In addition, the U.K. government briefly put in place a statutory
requirement for quoted companies to prepare an OFR, but later
rescinded the requirement. These factors may explain why many
companies voluntarily prepare an OFR.
Reporting Statement: Operating and Financial Review
(OFR) explains that the OFR should be a “balanced and comprehensive
analysis” of the performance and the position of the entity.
The OFR should identify main trends and factors underlying current
performance and position, as well as those likely to affect future
performance and position.
The reporting statement lists 22 principles that companies should
follow in the preparation of the OFR. The first principle notes
that the OFR should “set out an analysis of the business
through the eyes of the board of directors.” Another principle
states that the OFR should complement and supplement the financial
statements. Other principles include: a forward-looking orientation
in the OFR; investors’ needs for financial and nonfinancial
information to evaluate past results and assess future prospects;
consideration for the impact of omitted information on investors’
assessments; and comparability of OFRs over time.
A significant portion of Reporting Statement: Operating and
Financial Review (OFR) is devoted to the disclosure framework,
which outlines what the OFR should include and discuss. The major
topics in this section are the nature, objectives, and strategies
of the business; current and future development and performance
of the business; resources; principal risks and uncertainties;
relationships; financial position; cash flows; and liquidity.
The reporting statement elaborates on each topic by providing
guidance on items that should be discussed.

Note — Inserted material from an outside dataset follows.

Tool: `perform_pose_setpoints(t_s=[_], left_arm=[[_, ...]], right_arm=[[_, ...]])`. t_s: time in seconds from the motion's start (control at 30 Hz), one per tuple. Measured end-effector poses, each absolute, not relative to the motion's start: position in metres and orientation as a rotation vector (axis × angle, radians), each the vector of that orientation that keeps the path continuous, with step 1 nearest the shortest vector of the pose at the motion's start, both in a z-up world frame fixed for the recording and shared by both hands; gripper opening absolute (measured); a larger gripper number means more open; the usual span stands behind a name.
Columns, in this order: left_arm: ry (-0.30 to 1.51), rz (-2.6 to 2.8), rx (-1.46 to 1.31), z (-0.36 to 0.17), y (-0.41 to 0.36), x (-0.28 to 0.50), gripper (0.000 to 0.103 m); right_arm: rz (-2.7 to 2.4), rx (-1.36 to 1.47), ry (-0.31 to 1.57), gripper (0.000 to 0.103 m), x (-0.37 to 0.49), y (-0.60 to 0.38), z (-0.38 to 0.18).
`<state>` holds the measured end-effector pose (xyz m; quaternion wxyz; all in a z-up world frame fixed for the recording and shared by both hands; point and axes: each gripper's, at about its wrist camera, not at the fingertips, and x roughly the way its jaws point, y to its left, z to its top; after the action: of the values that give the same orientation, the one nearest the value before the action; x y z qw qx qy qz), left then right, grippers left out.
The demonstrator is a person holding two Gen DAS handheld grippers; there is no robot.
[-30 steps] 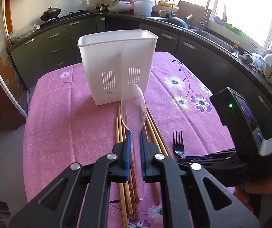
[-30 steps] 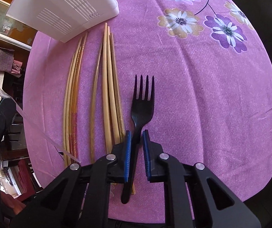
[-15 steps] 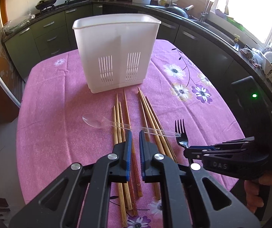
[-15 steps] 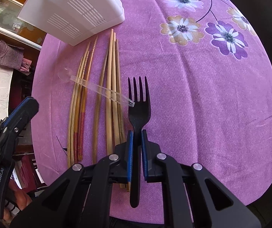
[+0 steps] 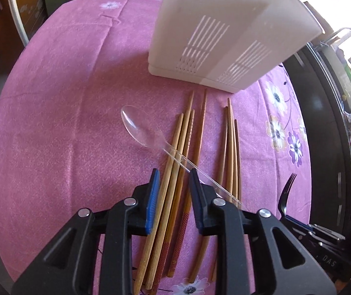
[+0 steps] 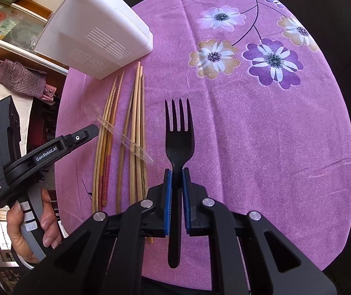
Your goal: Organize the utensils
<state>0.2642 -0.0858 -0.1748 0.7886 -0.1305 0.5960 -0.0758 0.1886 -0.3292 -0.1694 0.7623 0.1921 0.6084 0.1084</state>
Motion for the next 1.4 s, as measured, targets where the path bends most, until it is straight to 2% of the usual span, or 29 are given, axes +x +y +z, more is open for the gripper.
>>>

Much of the reporting statement’s content emphasizes key
performance indicators (KPI) and investors’ understanding
of each KPI. When disclosing a KPI, the company should, among
other things, define the indicator, explain its calculation and
purpose, identify the source of the underlying data, comment on
future targets, and provide corresponding amounts for the prior
year (where available).
The final section of Reporting Statement: Operating and Financial
Review (OFR) provides implementation guidance and illustrates
how to apply the framework to specific disclosures. This guidance
includes 23 examples of disclosures that incorporate KPIs.
Comparing MD&A Guidance with OFR Guidance
The SEC and the U.K. ASB have similar expectations for their
respective narrative reports. Both MD&A and the OFR are intended
to give investors and others a view of the company through the
eyes of management (or the board of directors). Both reports are
supposed to focus on financial performance and financial condition
with appropriate identification and analysis of trends, and both
reports are supposed to be forward-looking.
Although the goals for the reporting are quite similar, the guidance
in each has significant differences. One striking difference between
the SEC’s MD&A guidance and the U.K. ASB’s OFR
guidance is the nature of the guidance itself. The OFR guidance
is more principles-based. Although some principles for preparing
MD&A can be found in the aforementioned interpretative releases,
Regulation S-K’s section 303 is devoid of principles.
Another difference is what might be described as the “accessibility”
of the guidance. The U.K. ASB has placed all guidance in one reporting
statement that outlines best practices. In contrast, the guidance
for MD&A is contained in Regulation S-K and several additional
releases, many of which contain important clarifying information.
To fully comprehend the expectations for MD&A, one must read
and assimilate guidance from many sources. Furthermore, the implementation
guidance for MD&A is short on examples of required disclosures.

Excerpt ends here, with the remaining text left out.